Research Concepts
Research Objectives
Your research objectives are the specific things that you hope to learn from your study. Your research objectives will help frame your population, your variables, your data collection, your measurements, and many other features of your study.
Finding your research objectives is different from finding your research topic. For example, your topic might be "runaway youth" while your "objective" relates to what you hope to learn about runaway youth.
Your research objectives should be
- Clear
- Neither too broad nor too narrow
- Researchable
- Evocative
- Grounded
A clear objective is specific, short, easy to understand, and helps to clarify other steps in the research process such as defining the population, variables or measures. An objective such as "learn more about runaway youth" is unclear since it doesn't tell you what you hope to learn. An objective such as "what factors cause youth to become runaways?" is better since it is more specific.

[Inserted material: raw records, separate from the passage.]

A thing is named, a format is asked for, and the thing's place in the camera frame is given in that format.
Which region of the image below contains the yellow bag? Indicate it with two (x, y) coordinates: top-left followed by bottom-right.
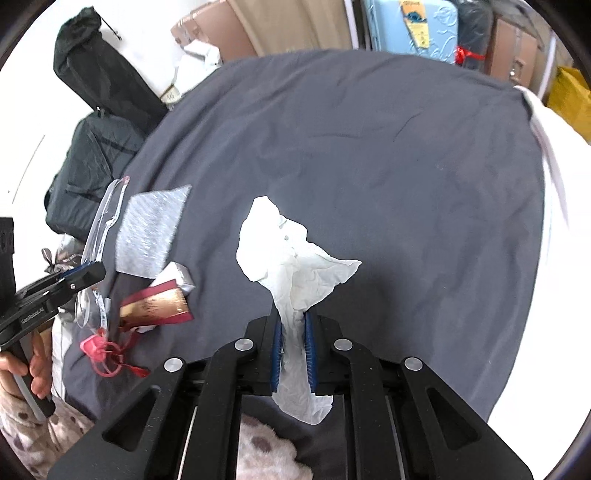
(546, 66), (591, 141)

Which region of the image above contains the grey glittery paper sheet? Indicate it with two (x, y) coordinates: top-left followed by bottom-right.
(115, 185), (193, 280)

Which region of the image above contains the dark bundled bag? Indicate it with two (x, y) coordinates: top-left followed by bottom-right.
(455, 0), (496, 72)

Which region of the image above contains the red ribbon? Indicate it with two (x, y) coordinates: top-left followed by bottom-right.
(455, 45), (486, 65)

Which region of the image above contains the black duffel bag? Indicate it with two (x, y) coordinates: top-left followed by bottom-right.
(44, 110), (149, 241)

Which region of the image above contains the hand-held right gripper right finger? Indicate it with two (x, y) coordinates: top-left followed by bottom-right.
(304, 311), (533, 480)

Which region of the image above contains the clear plastic packaging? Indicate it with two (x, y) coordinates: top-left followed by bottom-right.
(84, 176), (131, 269)

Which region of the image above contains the silver ribbon gift bag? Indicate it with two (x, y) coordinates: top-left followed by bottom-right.
(41, 234), (90, 280)

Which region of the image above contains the clear plastic wrap strip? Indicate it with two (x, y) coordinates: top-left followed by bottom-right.
(75, 287), (112, 334)

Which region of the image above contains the dark grey bed sheet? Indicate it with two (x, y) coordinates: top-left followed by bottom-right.
(51, 46), (548, 480)

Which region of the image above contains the white bedding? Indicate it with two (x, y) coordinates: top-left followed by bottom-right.
(480, 85), (591, 430)

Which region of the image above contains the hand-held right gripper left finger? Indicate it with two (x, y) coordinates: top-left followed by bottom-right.
(48, 309), (283, 480)

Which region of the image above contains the small silver white box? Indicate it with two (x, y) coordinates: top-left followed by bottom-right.
(151, 261), (197, 295)

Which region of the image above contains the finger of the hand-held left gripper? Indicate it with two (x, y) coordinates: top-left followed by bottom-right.
(44, 262), (106, 301)

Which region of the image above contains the white tissue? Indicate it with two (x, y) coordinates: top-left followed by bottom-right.
(236, 196), (362, 425)

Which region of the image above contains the person's left forearm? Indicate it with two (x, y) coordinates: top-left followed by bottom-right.
(0, 383), (95, 455)

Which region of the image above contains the red gold box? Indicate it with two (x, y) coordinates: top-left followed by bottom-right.
(119, 283), (195, 332)

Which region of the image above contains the long black bag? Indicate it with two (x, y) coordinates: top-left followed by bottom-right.
(53, 6), (168, 126)

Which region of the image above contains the brown cardboard box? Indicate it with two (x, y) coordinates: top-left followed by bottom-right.
(487, 14), (552, 90)
(170, 9), (257, 64)

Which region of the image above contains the light blue suitcase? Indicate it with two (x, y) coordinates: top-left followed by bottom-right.
(361, 0), (463, 64)

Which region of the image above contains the spotted fleece clothing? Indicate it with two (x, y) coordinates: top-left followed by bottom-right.
(239, 412), (315, 480)

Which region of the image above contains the beige curtain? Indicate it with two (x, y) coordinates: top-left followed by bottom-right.
(230, 0), (357, 58)

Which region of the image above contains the white plastic bag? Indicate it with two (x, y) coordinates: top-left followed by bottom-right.
(172, 39), (223, 109)

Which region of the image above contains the red plastic strap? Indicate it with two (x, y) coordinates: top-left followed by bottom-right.
(80, 331), (151, 379)

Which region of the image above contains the person's left hand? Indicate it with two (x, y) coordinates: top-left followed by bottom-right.
(0, 330), (54, 401)

Avoid research objectives that are so broad they are beyond your budget or time constraints. Similarly, a topic that is too narrow might be so simple as to be uninteresting or so restricted that you can't gather the necessary data. Like the porridge in Goldilocks and the Three Bears, the scope of your objectives should be "just right" for your budget and other constraints.

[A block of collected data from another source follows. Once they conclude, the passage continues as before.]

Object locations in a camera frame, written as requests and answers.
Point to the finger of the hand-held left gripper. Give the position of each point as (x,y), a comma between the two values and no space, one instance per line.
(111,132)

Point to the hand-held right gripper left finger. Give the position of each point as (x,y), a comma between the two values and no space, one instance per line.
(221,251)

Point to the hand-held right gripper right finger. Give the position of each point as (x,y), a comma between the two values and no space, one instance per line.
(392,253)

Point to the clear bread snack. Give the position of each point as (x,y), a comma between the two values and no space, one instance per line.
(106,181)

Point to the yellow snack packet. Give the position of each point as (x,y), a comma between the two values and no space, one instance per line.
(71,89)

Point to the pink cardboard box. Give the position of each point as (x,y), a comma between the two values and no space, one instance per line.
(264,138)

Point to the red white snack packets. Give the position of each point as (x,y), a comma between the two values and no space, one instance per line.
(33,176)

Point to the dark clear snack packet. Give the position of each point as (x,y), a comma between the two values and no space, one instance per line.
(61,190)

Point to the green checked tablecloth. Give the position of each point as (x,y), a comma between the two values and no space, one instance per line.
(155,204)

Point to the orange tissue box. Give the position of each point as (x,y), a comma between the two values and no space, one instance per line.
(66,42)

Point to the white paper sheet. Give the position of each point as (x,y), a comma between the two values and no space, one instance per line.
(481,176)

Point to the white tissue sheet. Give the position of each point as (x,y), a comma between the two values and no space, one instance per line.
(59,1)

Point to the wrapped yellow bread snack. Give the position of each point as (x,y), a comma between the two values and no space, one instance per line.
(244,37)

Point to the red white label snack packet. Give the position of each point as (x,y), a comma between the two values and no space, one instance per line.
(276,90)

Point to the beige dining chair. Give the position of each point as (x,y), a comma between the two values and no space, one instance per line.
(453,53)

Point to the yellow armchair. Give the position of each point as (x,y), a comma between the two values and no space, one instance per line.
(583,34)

There are many ways you could choose a research objective that is not researchable. Learning about why some gay people choose to remain closeted, for example, requires studying a population that is defensively hiding: finding repsresentative subjects may expose them to risks and thus be unethical. In any case, it may be impossble to find a representative sample.
The best objectives are often formulated as questions. Questions often relate to our underlying beliefs about the social or pscyhological mechanisms we are studying -- in particular questions are often informed by a theory about the phenomenon we studying. Questions about whether or not our theory accurately reflects reality often lead to the best research objectives. A researchable objective will help you decide
- what population to study;
- what variables to measure;
- what data to collect;
- how to analyze our data;
- whether or not our theories are supported by data.
A good research objective will be evocative -- it will be memorable, catch the readers attention, be timely, and will challenge the reader to ask new questions or learn new things.
Finally, a good research objective will be grounded through connections with prior research, connections with a specific time and place, and connections to to a theoretical fundation.